Gallant in defeat Tipp were, but what consolation is that as they face into eight months of inter-county inactivity once they complete their provincial programme against Cork on Sunday week in Thurles, a game that will be of no consequence to the home county, and possibly not to Cork either depending on the outcome of their encounter with Waterford this week-end.


Bookmakers had Tipperary on offer at ten to one to beat the champions and Tipp followers travelled more in hope than confidence for a must-win game after losses to Waterford and particularly disappointingly to Clare in the opening rounds.
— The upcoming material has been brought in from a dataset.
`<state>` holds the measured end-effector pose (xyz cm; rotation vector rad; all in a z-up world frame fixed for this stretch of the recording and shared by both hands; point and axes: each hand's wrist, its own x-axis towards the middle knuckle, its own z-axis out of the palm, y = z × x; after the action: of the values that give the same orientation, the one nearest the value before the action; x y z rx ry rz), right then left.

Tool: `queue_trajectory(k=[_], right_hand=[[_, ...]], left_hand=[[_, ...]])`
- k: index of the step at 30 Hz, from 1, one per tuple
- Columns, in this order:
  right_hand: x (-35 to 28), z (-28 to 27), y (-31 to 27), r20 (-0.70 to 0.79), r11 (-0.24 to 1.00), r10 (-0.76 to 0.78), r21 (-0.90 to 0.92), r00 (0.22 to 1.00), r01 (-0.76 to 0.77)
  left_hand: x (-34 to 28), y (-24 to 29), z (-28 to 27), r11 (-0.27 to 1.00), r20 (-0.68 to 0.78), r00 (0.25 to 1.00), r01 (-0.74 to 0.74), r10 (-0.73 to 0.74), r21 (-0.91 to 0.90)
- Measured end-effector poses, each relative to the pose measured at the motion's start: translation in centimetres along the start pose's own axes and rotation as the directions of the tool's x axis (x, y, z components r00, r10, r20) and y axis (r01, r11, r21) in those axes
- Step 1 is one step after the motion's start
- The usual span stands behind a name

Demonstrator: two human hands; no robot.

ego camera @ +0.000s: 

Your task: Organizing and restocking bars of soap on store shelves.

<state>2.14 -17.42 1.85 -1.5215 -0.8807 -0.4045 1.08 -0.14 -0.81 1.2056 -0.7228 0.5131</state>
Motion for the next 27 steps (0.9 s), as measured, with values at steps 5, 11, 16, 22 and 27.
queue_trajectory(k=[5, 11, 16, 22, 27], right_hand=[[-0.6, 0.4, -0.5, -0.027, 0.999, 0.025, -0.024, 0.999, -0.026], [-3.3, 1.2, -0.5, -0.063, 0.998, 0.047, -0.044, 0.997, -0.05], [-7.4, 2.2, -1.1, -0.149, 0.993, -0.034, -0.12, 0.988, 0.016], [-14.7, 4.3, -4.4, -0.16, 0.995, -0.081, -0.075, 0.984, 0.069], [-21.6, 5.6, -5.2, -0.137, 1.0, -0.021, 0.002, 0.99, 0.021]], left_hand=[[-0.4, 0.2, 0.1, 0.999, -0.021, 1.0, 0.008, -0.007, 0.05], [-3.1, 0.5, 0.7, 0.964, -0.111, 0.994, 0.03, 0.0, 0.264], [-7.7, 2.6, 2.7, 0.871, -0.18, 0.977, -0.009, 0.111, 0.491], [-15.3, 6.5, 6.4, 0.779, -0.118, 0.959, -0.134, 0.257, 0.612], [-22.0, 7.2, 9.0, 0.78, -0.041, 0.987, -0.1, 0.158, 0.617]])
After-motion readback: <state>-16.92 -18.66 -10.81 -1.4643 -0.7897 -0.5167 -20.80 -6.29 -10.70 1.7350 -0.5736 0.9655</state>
Without half of last year’s team due to retirements(Padraic Maher and Brendan Maher) and injuries(Seamus Callanan, John McGrath, John O Dwyer, Neil O Meara), a situation aggravated further by the late defections of Jason Forde and James Quigley, it was a tall order to expect a win in Limerick on Sunday where Tipp’s recent record against the home side would not inspire confidence. No team in the country could carry such a litany of losses.


Proud with effort
Even a full-strength Tipp side would start as outsiders, but Bonner’s beginners did themselves and their manager proud with a huge effort that rattled the champions but unfortunately faded in the closing minutes as Limerick’s experience and superb conditioning secured for them the victory that was widely predicted.


It is crucial now that the promise shown last Sunday and earlier in Waterford bears fruit in the final outing against Cork. A win there will not keep Tipp in the championship hunt but the performances against Waterford and Limerick, should form the basis for this evolving Tipp side to mount a serious title challenge next year.


Disastrous as this campaign has been – an undistinguished league run with wins over Laois and Kilkenny, followed by three championship losses - there are green shoots emerging to suggest that Tipperary can soon re-join hurling’s elite. Newcomers like Ger Browne (a great first half on Sunday), Conor Stakelum, Craig Morgan, Dillon Quirke, Mark Kehoe, Robert Byrne and Conor Bowe, will surely benefit from this year’s “blooding” and a bright future is in prospect, though right now the future is a long way off with no meaningful senior inter-county action until next February – almost eight months away.


Colm Bonner is entitled to feel “hard-done-by” in the manner in which fate dealt him a crumbling hand. Aside from the retirements and injuries, many argue that the re-shaping of the Tipperary side should not have been left until this year, that new blood should have been introduced earlier, but the plus for the Cashel man is that he now has “his team”, or certainly the makings of it, and he will face into next year with a much clearer picture of the pool of talent at his disposal.

Above: Noel McGrath sets up another Tipperary attack


Frustrating as it is for Tipp followers accustomed to regularly being potential champions, he must be given time and support to make his mark.


For now however, the visit of Cork looms. Though the outcome may have no championship impact, Tipperary morale needs the boost of a win to sign off on a campaign most will want to forget as quickly as possible.